**Exercise brief:** Below are lines of data; restate word for word those running from the line containing "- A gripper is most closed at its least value" to the line containing "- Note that", inclusive, and no others.
────────────────────
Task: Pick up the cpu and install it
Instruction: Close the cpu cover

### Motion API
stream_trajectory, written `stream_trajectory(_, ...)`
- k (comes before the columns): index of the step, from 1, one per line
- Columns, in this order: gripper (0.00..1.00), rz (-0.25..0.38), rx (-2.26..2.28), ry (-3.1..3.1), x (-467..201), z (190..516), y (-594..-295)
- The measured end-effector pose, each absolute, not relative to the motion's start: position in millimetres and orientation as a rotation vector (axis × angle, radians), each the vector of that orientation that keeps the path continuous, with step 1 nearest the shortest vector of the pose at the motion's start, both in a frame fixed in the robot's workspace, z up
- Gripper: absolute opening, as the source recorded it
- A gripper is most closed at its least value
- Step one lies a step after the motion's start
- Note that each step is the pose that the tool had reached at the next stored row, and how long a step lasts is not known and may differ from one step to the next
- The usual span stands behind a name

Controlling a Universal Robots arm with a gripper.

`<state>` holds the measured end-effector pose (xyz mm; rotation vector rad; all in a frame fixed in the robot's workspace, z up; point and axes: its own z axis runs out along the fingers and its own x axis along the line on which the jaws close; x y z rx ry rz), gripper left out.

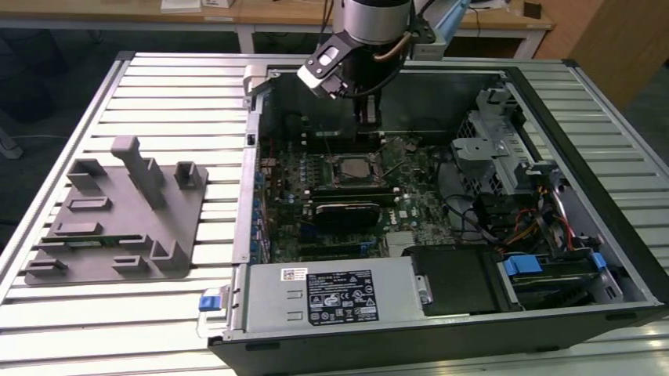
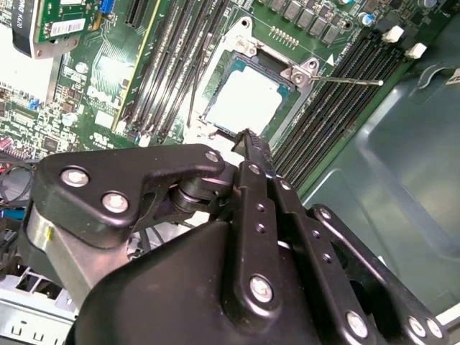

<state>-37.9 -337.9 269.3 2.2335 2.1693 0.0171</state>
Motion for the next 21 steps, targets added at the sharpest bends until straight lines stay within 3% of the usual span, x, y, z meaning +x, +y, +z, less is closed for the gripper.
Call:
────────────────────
**Answer box:**
- A gripper is most closed at its least value
- Step one lies a step after the motion's start
- Note that each step is the pose that the tool had reached at the next stored row, and how long a step lasts is not known and may differ from one step to the next

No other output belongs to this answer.